Released: 2016, Sleazy Rider Records
I have always been a fan of Overtures more muscular brand of power metal compared to what the majority of their fellow Italians typically embrace. ARTIFACTS is the fourth release from the band that formed in Gorizia, Italy in 2003. The bound has downsized to one guitar for this album, with former guitarist Adriano Crasnich absent and Marco Falanga putting his impressive stamp on guitars this time. Led by the fantastic and soaring vocals of Michele Guaitoli, ARTIFACTS is an album that grabbed me immediately with its potent blend of melodic, progressive and aggressive riffs.
Album opener “Repentance” is notable for the fact that it does not open as a cinematic instrumental, which has now become de rigueur for beginning a power metal album. The verse riffs are start and stop before leading into a connecting chorus. The title track though is what the band should have led with because it belongs near the top of their catalog. With an opening and winding riff that recalls Angel Dust’s “Come Into Resistance.” The vocals are top notch and the lyrics thoughtful, poignant even. “Artifacts” is just one of many strong songs like “Gold” that signal Overtures vast growth, offering a range of depth and variety that surpasses all of their previous efforts. “Profiles” displays precise and quick riffing in the opening before moving mid-tempo.

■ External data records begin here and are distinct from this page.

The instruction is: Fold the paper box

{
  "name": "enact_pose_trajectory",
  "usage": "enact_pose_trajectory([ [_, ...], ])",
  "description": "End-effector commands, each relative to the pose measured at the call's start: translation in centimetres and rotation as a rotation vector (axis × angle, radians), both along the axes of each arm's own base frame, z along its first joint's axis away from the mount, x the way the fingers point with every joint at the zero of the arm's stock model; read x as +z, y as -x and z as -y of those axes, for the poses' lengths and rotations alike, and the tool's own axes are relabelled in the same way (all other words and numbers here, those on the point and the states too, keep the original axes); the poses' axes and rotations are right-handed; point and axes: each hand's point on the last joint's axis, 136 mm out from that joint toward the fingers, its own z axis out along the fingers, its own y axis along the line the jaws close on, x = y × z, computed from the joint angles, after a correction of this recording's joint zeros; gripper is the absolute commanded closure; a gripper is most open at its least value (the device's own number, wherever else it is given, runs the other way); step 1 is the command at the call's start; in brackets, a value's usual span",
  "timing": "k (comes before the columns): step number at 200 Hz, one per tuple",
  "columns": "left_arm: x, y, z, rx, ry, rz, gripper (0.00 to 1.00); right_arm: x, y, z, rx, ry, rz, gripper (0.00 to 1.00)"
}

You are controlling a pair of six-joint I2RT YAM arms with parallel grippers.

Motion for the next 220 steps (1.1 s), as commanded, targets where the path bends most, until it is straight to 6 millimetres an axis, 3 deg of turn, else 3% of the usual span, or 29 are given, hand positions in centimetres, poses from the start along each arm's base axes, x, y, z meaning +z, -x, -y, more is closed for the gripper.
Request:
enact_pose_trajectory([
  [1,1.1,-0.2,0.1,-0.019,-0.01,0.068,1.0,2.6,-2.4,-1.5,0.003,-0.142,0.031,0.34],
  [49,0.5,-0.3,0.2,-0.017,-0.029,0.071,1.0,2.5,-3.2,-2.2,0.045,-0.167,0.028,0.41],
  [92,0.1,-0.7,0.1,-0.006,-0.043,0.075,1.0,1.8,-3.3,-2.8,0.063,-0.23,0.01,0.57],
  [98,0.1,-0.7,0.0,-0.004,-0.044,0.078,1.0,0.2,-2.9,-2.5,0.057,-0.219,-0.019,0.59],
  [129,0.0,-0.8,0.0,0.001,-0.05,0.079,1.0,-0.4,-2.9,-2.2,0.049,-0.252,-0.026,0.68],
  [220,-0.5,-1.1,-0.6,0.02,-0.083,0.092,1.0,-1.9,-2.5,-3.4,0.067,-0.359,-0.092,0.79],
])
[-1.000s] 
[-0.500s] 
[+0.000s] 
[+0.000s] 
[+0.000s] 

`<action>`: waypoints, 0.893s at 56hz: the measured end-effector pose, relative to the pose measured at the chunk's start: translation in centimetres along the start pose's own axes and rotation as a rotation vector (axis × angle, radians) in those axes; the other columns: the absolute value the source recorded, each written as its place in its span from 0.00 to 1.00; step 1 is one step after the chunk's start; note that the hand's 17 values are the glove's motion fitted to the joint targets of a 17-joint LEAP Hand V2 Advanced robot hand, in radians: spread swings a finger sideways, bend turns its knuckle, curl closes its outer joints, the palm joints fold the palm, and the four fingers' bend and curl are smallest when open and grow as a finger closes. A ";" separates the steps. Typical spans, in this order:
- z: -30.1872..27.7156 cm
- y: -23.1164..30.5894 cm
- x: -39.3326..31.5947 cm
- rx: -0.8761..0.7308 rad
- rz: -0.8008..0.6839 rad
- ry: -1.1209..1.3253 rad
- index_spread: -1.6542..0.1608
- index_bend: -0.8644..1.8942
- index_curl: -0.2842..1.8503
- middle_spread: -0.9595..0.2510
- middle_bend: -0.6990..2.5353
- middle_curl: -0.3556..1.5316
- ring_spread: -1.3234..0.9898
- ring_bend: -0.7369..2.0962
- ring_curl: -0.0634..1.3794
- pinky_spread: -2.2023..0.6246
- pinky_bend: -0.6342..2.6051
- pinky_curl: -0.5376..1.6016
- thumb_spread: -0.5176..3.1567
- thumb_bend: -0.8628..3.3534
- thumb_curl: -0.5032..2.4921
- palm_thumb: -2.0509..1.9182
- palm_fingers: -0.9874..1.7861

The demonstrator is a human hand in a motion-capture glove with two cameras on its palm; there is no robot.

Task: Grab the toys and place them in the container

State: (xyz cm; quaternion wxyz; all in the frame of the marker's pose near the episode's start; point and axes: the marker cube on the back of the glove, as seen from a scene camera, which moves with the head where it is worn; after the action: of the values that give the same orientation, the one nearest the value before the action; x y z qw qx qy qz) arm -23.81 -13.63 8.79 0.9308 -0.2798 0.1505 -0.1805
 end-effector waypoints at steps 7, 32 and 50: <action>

The drum work from Andrea Cum helps propel the speedier passages on the album, while Galanga repeatedly offers inspiring solos and rhythms. Above it all is Guaitoli’s comfortable range that strives for, and usually finds, the right vocal melodies to complement the music, especially come chorus time. Bassist Luka Klanjscek keeps things grounded and rhythmic, helping to compensate for the one less guitarist on this album.
The last three songs of the album find the band straining to maintain the momentum of the first eight tunes. The ten minute plus epic “Teardrops” has the band trying to do too much, still offering an enjoyable if somewhat less focused and disjointed tune. “Animals” is likewise is a bit of an experimental departure, with Guaitoli really testing his upper range while including spoken passages and screams. Strategically placed near the end of the album, it comes at the right time, and while not a personal favorite it, does reiterate the album’s diversity. “Savior” finishes the trio, being more keyboard driven and semi-balladic without the fire of the rest of the album.
Ultimately, ARTIFACTS is quite strong, tracking at eleven songs of high quality power metal. The whole package from the artwork and booklet is commendable and the lyrics are an overlooked strength. Fans of Secret Sphere, Edguy, and Angel Dust will find Overtures presents many similarities to these bands with their own individual flavor. Definitely recommended if this is your style of metal.